More than a decade of research has supported the HPV vaccine's safety and effectiveness in preventing genital warts and cancers associated with the sexually transmitted infection including cervical, anal and penile cancer. Yet according to the CDC, the vaccine has a low uptake in the United States with 48.5% of women and 78.8% of men aged 19 to 26 remaining unvaccinated, pointing to the need for better promotional messaging.
For the study, Borah and Xizhu Xiao, a recent WSU PhD program graduate, tested messages on nearly 200 young adults between the ages of 18 and 29. The participants were randomly assigned into four groups that each received a different set of messages about the HPV vaccine based on social media posts typically used by health organizations. They found that the negatively worded normative messaging frequently increased vaccine risk perceptions, compared to the positively worded normative and basic information messages.
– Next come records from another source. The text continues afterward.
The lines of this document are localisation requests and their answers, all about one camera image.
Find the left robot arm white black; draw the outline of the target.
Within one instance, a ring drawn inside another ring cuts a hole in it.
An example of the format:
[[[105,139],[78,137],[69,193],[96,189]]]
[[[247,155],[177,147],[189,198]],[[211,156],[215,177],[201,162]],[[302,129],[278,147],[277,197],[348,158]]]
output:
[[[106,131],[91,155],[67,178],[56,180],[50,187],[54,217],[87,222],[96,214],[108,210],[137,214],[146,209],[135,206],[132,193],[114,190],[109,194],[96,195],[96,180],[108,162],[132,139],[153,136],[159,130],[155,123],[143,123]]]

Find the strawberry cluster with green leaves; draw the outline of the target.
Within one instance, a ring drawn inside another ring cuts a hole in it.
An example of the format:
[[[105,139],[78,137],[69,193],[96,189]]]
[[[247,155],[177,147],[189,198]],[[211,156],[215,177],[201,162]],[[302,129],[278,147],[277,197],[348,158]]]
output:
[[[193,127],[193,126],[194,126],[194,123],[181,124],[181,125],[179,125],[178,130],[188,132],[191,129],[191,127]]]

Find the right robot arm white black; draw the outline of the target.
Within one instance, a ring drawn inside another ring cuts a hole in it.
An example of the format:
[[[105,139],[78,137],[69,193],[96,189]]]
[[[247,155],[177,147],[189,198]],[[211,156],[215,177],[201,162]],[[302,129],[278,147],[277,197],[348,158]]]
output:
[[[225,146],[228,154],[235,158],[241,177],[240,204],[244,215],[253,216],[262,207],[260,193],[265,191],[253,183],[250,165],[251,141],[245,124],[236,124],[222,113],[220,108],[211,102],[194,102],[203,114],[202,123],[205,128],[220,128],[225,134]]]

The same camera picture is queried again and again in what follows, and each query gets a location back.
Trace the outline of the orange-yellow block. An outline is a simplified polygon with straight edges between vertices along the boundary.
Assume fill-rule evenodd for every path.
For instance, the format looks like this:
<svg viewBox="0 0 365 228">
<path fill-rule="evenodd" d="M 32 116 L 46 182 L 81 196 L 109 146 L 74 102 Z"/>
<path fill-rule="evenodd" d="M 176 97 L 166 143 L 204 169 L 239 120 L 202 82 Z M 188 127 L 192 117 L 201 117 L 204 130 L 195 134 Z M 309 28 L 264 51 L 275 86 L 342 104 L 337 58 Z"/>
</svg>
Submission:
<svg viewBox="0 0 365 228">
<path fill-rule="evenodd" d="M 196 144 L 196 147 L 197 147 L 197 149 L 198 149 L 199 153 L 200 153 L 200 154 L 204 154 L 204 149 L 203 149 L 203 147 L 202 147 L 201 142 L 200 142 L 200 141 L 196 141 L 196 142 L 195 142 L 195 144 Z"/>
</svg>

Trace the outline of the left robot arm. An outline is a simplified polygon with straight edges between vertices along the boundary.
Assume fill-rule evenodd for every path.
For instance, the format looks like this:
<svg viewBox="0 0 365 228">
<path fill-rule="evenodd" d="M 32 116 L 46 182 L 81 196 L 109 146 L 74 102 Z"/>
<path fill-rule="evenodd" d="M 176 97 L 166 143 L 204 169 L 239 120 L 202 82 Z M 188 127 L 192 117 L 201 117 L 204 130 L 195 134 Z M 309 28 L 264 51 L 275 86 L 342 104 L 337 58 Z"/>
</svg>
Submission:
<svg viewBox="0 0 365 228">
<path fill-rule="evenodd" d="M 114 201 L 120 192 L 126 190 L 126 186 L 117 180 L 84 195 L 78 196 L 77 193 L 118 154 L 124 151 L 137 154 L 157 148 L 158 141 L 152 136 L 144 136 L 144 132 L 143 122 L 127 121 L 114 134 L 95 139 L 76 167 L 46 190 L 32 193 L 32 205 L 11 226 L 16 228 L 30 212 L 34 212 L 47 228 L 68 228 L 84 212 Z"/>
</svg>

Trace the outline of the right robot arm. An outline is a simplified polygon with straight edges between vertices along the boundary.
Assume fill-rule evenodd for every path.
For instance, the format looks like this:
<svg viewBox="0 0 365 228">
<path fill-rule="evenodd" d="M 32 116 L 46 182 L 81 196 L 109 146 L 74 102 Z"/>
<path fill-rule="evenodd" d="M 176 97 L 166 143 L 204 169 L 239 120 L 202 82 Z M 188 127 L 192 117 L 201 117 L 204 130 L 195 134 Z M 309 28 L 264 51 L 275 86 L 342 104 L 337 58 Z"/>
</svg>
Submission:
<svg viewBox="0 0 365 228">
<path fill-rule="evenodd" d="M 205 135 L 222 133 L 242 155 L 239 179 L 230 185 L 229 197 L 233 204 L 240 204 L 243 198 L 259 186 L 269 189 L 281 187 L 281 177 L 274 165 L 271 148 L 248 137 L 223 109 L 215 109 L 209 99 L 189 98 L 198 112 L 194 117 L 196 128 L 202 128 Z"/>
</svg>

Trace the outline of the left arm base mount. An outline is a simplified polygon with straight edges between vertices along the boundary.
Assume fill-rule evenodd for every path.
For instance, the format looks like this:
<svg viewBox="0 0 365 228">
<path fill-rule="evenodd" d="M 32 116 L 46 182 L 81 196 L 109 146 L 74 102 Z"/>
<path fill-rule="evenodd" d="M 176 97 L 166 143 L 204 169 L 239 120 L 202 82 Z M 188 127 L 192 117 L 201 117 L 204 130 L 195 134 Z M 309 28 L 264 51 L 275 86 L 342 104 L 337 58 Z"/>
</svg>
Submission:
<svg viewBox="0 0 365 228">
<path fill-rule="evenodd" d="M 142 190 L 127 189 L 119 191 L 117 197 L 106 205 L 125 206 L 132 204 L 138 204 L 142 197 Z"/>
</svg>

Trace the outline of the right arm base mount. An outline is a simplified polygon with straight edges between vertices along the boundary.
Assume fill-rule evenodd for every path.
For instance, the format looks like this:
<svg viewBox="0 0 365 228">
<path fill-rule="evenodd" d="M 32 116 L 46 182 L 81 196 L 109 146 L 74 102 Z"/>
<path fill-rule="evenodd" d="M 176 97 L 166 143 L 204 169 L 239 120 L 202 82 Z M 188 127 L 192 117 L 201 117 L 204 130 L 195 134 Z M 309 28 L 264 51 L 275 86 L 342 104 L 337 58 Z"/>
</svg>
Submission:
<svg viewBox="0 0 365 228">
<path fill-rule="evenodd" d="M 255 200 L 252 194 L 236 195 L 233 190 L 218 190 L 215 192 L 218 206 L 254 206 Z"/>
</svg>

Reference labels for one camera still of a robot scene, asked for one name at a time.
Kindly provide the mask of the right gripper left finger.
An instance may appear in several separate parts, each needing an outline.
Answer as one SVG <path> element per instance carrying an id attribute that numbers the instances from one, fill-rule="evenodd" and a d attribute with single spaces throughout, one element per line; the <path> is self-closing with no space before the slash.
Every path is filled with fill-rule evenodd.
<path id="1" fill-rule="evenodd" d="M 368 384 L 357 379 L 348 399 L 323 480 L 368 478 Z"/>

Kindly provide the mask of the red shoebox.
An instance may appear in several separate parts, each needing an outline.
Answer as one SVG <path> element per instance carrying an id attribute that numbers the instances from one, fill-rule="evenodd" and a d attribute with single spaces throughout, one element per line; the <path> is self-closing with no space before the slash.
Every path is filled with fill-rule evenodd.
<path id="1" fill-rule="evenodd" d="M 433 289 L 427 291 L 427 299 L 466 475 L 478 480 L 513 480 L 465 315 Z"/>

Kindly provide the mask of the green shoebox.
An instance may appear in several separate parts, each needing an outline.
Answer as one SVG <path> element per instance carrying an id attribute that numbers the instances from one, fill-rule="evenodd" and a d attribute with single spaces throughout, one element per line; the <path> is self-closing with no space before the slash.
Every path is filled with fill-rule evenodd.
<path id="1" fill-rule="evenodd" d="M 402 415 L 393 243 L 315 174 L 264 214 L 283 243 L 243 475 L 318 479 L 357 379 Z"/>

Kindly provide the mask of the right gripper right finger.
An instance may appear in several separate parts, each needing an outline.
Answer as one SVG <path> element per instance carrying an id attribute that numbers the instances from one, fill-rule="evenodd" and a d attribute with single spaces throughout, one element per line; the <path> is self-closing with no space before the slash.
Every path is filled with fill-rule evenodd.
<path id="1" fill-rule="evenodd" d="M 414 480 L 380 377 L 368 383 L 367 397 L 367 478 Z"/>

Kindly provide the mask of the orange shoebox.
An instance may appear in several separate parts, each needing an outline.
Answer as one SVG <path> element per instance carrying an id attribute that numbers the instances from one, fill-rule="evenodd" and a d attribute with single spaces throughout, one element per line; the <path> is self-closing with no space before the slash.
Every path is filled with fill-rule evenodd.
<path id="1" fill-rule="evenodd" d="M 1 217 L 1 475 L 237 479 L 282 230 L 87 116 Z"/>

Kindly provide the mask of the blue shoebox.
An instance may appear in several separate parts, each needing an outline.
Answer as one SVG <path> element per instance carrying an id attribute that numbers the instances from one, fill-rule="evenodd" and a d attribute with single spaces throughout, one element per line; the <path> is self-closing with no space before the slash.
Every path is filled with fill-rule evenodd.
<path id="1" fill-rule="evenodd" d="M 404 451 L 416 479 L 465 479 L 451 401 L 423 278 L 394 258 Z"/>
Also, the students who were exposed to the injunctive normative messages had a greater intention to seek vaccine information, which in turn increased their intention to get the HPV vaccine.
"This study implies that using messages that highlight the importance of others' approval of vaccination, such as parents and peers, may be especially helpful in piquing individuals' interest to get more information about the vaccination. The information seeking in turn is likely to raise their intention to get vaccinated," said Xiao.
While the authors cautioned that this study was limited and specifically focused on promotional messages for the HPV vaccine, they did say the results may have some implications for the promotion of other vaccinations, including a potential COVID-19 vaccine.